Let E be a finite dimensional real vector space with an inner product.

Let L be a ℤ-lattice L defined as a discrete AddSubgroup E that spans E over ℝ.

Main definitions and results

• ZLattice.covolume: the covolume of L defined as the volume of an arbitrary fundamental domain of L.

• ZLattice.covolume_eq_measure_fundamentalDomain: the covolume of L does not depend on the choice of the fundamental domain of L.

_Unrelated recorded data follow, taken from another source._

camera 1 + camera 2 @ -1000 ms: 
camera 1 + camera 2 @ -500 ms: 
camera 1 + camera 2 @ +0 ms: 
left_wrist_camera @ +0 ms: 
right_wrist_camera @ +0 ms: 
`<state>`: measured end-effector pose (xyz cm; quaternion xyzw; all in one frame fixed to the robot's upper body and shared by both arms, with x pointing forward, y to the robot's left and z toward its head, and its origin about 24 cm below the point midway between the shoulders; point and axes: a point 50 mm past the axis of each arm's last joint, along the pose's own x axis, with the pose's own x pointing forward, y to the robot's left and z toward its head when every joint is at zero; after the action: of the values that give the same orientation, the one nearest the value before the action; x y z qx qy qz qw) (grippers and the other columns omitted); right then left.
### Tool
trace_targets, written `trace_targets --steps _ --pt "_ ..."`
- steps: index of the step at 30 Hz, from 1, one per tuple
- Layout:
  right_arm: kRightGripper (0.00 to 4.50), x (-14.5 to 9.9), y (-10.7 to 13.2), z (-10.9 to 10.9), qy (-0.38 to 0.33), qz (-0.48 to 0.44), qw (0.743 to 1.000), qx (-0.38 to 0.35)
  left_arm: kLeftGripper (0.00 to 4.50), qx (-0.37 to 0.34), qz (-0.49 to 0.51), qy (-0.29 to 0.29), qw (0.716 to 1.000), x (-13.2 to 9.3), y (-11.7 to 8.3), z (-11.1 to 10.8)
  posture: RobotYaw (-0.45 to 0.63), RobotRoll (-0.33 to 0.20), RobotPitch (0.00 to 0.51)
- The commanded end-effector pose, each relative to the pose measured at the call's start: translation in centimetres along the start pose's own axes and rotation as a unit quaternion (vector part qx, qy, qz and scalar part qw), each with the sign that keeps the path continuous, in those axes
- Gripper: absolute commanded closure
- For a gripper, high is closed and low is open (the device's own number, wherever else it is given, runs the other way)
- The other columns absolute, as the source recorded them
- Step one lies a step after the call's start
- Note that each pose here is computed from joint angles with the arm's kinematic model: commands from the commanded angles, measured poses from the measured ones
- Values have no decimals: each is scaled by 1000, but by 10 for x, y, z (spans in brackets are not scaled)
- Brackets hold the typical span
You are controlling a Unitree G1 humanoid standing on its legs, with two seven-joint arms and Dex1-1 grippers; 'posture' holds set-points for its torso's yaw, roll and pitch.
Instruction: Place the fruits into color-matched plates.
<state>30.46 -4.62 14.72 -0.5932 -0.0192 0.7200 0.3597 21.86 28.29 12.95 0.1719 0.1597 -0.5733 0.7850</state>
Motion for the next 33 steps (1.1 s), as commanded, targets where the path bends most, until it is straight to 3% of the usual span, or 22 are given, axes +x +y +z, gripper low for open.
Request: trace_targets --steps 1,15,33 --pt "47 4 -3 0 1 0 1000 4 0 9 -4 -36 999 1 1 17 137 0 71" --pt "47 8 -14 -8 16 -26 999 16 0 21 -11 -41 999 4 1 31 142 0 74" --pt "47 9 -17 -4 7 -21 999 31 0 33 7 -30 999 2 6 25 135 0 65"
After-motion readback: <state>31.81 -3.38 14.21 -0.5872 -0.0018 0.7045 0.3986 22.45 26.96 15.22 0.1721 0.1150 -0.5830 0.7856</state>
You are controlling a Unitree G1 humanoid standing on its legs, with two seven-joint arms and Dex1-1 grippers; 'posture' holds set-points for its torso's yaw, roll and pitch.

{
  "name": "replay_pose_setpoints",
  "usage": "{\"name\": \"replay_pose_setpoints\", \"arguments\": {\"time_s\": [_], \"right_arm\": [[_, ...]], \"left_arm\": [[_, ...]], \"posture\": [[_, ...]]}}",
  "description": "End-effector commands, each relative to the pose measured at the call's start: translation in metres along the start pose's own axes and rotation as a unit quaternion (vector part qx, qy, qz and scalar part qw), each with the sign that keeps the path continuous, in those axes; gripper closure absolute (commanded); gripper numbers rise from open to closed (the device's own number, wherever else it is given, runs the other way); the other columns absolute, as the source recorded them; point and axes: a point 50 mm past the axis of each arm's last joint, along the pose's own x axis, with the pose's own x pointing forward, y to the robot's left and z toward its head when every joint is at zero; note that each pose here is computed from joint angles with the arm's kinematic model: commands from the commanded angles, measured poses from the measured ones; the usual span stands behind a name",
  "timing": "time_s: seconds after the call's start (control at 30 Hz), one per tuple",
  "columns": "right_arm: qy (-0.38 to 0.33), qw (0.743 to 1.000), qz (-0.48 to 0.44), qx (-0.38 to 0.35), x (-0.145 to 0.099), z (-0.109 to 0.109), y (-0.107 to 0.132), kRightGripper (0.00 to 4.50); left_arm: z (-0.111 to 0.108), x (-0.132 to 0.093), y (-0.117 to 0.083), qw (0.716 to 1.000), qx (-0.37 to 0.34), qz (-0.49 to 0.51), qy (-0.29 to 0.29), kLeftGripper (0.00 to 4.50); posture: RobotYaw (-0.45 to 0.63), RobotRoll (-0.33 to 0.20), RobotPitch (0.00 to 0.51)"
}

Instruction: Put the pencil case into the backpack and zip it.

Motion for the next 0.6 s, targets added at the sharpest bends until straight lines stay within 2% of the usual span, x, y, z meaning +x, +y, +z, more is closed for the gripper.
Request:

• ZLattice.covolume_eq_det: if L is a lattice in ℝ^n, then its covolume is the absolute value of the determinant of any ℤ-basis of L.

def ZLattice.covolume {E : Type u_2} [NormedAddCommGroup E] [MeasurableSpace E] (L : AddSubgroup E) (μ : autoParam (MeasureTheory.Measure E) _auto✝) : ℝ

The covolume of a ℤ-lattice is the volume of some fundamental domain; see ZLattice.covolume_eq_volume for the proof that the volume does not depend on the choice of the fundamental domain.

Equations

• ZLattice.covolume L μ = (MeasureTheory.addCovolume { x : E // x ∈ L } E μ).toReal

theorem ZLattice.covolume_eq_measure_fundamentalDomain {E : Type u_1} [NormedAddCommGroup E] [NormedSpace ℝ E] [FiniteDimensional ℝ E] [MeasurableSpace E] [BorelSpace E] (L : AddSubgroup E) [DiscreteTopology { x : E // x ∈ L }] [IsZLattice ℝ L] (μ : autoParam (MeasureTheory.Measure E) _auto✝) [MeasureTheory.Measure.IsAddHaarMeasure μ] {F : Set E} (h : MeasureTheory.IsAddFundamentalDomain { x : E // x ∈ L } F μ) : ZLattice.covolume L μ = (μ F).toReal

theorem ZLattice.covolume_ne_zero {E : Type u_1} [NormedAddCommGroup E] [NormedSpace ℝ E] [FiniteDimensional ℝ E] [MeasurableSpace E] [BorelSpace E] (L : AddSubgroup E) [DiscreteTopology { x : E // x ∈ L }] [IsZLattice ℝ L] (μ : autoParam (MeasureTheory.Measure E) _auto✝) [MeasureTheory.Measure.IsAddHaarMeasure μ] : ZLattice.covolume L μ ≠ 0

theorem ZLattice.covolume_pos {E : Type u_1} [NormedAddCommGroup E] [NormedSpace ℝ E] [FiniteDimensional ℝ E] [MeasurableSpace E] [BorelSpace E] (L : AddSubgroup E) [DiscreteTopology { x : E // x ∈ L }] [IsZLattice ℝ L] (μ : autoParam (MeasureTheory.Measure E) _auto✝) [MeasureTheory.Measure.IsAddHaarMeasure μ] : 0 < ZLattice.covolume L μ

theorem ZLattice.covolume_eq_det_mul_measure {E : Type u_1} [NormedAddCommGroup E] [NormedSpace ℝ E] [FiniteDimensional ℝ E] [MeasurableSpace E] [BorelSpace E] (L : AddSubgroup E) [DiscreteTopology { x : E // x ∈ L }] [IsZLattice ℝ L] (μ : autoParam (MeasureTheory.Measure E) _auto✝) [MeasureTheory.Measure.IsAddHaarMeasure μ] {ι : Type u_2} [Fintype ι] [DecidableEq ι] (b : Basis ι ℤ { x : E // x ∈ L }) (b₀ : Basis ι ℝ E) : ZLattice.covolume L μ = |b₀.det (Subtype.val ∘ ⇑b)| * (μ (ZSpan.fundamentalDomain b₀)).toReal

theorem ZLattice.covolume_eq_det {ι : Type u_2} [Fintype ι] [DecidableEq ι] (L : AddSubgroup (ι → ℝ)) [DiscreteTopology { x : ι → ℝ // x ∈ L }] [IsZLattice ℝ L] (b : Basis ι ℤ { x : ι → ℝ // x ∈ L }) : ZLattice.covolume L MeasureTheory.volume = |(Matrix.of (Subtype.val ∘ ⇑b)).det|